After the meeting, SGPC Chief Secretary Roop Singh told reporters that 560 rare manuscripts are part of the artefacts.
He said the Ministry of Home Affairs sometime back in a reply to the SGPC said it had handed over all the manuscripts and documents taken by the Army to the state police and the SGPC.
"We do not know how many items at present are in the possession of the police. A high-powered committee will be formed shortly which will do a detailed inquiry about how many were taken and returned. Whosoever is found guilty will not be spared," he told reporters.
"Many of the items have not been returned back to us," he added.

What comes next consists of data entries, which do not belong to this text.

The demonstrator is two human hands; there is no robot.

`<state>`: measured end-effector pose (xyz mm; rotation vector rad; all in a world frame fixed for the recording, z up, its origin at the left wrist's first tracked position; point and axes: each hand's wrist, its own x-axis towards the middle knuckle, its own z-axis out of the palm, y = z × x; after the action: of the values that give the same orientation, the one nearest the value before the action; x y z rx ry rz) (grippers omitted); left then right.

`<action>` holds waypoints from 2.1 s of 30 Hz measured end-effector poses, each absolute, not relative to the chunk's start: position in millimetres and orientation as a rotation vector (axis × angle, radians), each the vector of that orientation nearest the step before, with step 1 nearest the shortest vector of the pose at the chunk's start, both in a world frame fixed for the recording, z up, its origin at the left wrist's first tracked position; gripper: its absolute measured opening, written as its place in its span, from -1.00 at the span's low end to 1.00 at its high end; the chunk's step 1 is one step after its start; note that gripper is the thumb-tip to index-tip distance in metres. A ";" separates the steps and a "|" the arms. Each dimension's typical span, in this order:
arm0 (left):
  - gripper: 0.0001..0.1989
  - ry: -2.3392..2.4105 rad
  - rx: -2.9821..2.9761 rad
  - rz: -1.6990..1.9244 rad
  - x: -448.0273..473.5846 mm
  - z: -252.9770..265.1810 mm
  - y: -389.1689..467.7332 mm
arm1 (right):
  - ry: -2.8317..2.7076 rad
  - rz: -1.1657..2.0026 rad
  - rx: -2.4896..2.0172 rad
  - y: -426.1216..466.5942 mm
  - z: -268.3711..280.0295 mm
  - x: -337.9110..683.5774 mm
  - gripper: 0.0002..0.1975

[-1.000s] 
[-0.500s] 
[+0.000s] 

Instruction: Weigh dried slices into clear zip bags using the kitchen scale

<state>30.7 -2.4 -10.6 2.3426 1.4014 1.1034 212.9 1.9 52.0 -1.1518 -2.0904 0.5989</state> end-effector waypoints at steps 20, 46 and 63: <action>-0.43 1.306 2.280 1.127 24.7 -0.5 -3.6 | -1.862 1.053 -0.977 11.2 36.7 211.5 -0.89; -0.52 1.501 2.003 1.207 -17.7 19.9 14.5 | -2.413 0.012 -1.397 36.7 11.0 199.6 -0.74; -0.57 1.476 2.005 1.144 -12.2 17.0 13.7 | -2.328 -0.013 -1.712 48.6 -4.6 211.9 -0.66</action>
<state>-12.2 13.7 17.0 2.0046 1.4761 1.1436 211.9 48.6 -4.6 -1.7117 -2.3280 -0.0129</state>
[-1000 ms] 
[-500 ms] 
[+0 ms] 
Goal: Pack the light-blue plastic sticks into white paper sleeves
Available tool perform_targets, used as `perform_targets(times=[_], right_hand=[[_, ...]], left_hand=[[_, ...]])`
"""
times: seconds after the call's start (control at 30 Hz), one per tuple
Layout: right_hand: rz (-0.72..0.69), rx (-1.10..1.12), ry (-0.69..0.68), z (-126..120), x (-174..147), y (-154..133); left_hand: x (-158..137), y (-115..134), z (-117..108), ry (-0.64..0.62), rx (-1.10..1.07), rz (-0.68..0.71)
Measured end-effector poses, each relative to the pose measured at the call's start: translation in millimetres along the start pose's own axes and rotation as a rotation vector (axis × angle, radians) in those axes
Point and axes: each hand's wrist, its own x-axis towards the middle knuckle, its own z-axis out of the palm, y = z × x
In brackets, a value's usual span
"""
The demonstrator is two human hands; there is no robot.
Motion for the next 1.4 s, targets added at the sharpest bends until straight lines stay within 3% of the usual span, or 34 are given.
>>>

"Then Jathedrar Joginder Singh Vedanti and Secretary Kulwant Singh were also called and this issue was discussed with them. Also the issue of selling of a rare Guru Granth Sahib for 4,000 pounds was discussed," Singh added.
The SGPC, the apex religious body of the Sikhs, manages gurdwaras (Sikh temples) in Punjab, Haryana and Himachal Pradesh, including the holiest of Sikh shrines - the Harmandir Sahib, popularly known as the Golden Temple, in Amritsar.
More than 4,000 documents and several books besides gold and silver ornaments, precious stones, currency and coins were recovered by the security agencies during Operation Bluestar, a reply to a Right to Information (RTI) application by Gurvinder Singh Chadha said last year.
In the reply, the Ministry of Home Affairs said the articles and documents recovered were handed over either to the SGPC or the Punjab government. But there were no details about the items returned and to who they were handed over.
The police in its reply said when Operation Bluestar was carried out at that point in time the state was under "military rule".
Operation Bluestar was a military action ordered by then Prime Minister Indira Gandhi to flush out militants led by Jarnail Singh Bhindranwale holed up in the Golden Temple complex.
The operation was carried out between June 1 and 8, 1984, and claimed hundreds of lives and left the shrine and complex damaged.